◆ Work required ◆
Repeat word for word the opening stretch of the entries, from the first line through the line containing "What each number".
--- START ---
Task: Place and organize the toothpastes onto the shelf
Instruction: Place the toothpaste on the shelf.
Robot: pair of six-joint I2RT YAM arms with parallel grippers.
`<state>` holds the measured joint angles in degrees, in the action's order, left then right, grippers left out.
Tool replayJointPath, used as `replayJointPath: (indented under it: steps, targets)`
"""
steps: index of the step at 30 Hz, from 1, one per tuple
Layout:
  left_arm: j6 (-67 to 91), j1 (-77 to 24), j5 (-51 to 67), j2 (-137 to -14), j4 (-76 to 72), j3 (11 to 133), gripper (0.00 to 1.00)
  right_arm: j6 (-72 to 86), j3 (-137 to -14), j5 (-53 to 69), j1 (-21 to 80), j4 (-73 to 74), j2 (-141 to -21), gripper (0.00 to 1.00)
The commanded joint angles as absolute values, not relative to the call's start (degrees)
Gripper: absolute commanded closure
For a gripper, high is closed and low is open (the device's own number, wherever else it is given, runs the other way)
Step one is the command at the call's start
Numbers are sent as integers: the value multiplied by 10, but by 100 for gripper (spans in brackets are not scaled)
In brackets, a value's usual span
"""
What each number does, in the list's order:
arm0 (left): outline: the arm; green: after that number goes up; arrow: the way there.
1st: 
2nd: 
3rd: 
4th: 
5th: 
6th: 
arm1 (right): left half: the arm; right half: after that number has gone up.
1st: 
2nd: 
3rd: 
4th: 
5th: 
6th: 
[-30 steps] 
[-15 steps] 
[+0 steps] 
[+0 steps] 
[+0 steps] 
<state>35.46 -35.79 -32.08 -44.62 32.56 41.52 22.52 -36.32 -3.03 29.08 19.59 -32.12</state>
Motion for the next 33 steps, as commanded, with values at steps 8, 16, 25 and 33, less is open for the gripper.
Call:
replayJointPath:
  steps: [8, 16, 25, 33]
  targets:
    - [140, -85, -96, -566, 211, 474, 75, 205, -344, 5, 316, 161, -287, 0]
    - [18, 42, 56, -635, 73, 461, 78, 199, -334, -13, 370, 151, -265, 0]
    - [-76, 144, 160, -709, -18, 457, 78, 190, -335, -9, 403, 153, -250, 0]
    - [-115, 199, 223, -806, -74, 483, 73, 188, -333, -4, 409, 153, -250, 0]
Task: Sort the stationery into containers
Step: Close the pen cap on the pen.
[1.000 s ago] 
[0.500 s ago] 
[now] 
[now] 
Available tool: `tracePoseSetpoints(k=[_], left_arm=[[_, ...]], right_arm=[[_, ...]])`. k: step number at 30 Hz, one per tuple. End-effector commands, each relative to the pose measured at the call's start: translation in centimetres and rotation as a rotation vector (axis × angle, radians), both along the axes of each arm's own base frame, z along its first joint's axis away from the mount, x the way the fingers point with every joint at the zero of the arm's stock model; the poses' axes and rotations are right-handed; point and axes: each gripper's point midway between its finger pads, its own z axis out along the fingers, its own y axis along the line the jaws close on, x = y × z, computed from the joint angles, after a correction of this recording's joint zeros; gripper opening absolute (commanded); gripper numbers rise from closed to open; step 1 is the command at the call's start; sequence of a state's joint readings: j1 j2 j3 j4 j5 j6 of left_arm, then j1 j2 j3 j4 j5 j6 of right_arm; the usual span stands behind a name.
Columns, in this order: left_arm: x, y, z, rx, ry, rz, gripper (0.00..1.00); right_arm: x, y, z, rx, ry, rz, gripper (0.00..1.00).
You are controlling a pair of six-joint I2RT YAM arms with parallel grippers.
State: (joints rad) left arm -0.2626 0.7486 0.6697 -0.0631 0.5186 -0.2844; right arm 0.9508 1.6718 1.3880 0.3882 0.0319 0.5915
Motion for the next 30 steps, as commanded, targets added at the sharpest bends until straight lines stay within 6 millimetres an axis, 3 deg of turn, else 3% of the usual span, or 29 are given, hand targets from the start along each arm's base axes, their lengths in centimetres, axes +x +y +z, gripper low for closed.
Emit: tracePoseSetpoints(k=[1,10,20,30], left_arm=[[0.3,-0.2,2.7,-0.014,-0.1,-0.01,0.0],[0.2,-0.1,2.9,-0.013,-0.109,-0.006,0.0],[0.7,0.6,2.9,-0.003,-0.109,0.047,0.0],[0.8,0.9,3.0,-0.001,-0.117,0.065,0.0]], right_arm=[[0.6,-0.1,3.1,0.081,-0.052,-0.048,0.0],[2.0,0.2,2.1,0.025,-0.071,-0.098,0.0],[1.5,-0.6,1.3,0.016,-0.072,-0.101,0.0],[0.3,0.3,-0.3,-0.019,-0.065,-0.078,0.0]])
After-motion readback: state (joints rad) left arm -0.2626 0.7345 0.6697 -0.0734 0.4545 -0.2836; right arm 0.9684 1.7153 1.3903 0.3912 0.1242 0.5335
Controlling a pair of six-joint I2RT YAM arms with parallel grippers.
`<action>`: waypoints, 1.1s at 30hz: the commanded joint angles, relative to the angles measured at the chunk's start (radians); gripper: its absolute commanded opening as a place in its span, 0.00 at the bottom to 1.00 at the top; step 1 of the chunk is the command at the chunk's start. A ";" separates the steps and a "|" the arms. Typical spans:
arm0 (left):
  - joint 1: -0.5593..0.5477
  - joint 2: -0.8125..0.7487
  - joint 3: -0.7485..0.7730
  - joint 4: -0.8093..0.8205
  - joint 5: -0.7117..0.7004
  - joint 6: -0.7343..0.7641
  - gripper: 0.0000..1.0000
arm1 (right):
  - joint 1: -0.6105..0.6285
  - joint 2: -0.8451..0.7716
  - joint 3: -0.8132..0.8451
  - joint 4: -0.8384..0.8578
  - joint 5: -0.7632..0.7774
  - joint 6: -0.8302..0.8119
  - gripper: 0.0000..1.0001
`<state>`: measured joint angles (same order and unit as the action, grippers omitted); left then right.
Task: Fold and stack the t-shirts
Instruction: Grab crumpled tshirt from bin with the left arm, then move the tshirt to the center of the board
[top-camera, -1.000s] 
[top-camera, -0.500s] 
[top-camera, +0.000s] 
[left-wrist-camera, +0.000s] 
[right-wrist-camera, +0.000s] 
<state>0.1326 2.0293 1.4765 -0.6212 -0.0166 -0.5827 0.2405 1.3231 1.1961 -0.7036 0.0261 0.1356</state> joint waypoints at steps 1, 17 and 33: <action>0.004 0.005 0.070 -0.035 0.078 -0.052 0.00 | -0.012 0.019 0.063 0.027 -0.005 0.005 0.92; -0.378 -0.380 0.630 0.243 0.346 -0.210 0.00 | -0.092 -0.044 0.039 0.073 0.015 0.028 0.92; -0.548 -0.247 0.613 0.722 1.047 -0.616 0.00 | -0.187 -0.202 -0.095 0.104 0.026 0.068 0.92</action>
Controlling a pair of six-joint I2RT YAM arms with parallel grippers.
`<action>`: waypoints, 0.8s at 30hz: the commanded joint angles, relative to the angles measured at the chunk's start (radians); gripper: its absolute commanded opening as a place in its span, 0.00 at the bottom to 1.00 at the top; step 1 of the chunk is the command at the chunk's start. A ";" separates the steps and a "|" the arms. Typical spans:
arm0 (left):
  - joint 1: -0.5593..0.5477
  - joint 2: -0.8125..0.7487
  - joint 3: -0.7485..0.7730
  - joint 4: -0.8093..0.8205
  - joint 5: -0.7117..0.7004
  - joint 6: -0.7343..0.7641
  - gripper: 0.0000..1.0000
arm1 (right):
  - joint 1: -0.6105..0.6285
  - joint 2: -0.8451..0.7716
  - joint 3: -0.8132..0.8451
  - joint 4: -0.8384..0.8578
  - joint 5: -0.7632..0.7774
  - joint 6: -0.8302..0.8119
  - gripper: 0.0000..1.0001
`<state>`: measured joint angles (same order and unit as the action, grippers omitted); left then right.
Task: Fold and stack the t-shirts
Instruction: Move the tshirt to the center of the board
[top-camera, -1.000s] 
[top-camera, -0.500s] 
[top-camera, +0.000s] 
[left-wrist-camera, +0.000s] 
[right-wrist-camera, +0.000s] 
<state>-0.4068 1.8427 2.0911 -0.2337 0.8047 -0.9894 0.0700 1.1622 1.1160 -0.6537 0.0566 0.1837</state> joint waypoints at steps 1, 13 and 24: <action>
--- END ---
◆ Task response ◆
Task: Place and organize the toothpastes onto the shelf
Instruction: Place the toothpaste on the shelf.
Robot: pair of six-joint I2RT YAM arms with parallel grippers.
`<state>` holds the measured joint angles in degrees, in the action's order, left then right, grippers left out.
Tool replayJointPath, used as `replayJointPath: (indented under it: steps, targets)`
"""
steps: index of the step at 30 Hz, from 1, one per tuple
Layout:
  left_arm: j6 (-67 to 91), j1 (-77 to 24), j5 (-51 to 67), j2 (-137 to -14), j4 (-76 to 72), j3 (11 to 133), gripper (0.00 to 1.00)
  right_arm: j6 (-72 to 86), j3 (-137 to -14), j5 (-53 to 69), j1 (-21 to 80), j4 (-73 to 74), j2 (-141 to -21), gripper (0.00 to 1.00)
The commanded joint angles as absolute values, not relative to the call's start (degrees)
Gripper: absolute commanded closure
For a gripper, high is closed and low is open (the device's own number, wherever else it is given, runs the other way)
Step one is the command at the call's start
Numbers are sent as integers: the value multiplied by 10, but by 100 for gripper (spans in brackets are not scaled)
In brackets, a value's usual span
"""
What each number does, in the list's order:

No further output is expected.